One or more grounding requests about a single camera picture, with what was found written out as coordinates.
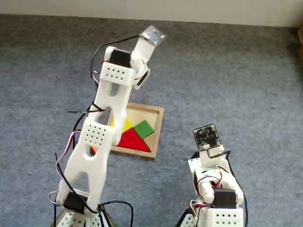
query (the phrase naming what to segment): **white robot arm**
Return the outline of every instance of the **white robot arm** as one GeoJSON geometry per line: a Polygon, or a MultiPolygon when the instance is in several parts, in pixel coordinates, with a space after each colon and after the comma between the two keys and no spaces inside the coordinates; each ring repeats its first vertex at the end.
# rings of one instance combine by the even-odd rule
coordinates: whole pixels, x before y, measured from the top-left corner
+++++
YOUR ASSIGNMENT:
Return all the lines above exactly; none of the pictures should appear.

YOUR RESPONSE:
One or more grounding requests about a single camera picture, with what was found written out as coordinates.
query (the phrase naming what to segment): **white robot arm**
Return the outline of every instance of the **white robot arm** as one GeoJSON geometry per line: a Polygon, or a MultiPolygon when the instance is in several parts, in pixel coordinates, with a space after each colon and after the comma between the two keys and no spaces inside the coordinates; each ring repeats its first vertex at the end.
# rings of one instance combine by the even-odd rule
coordinates: whole pixels, x before y, measured from the top-left corner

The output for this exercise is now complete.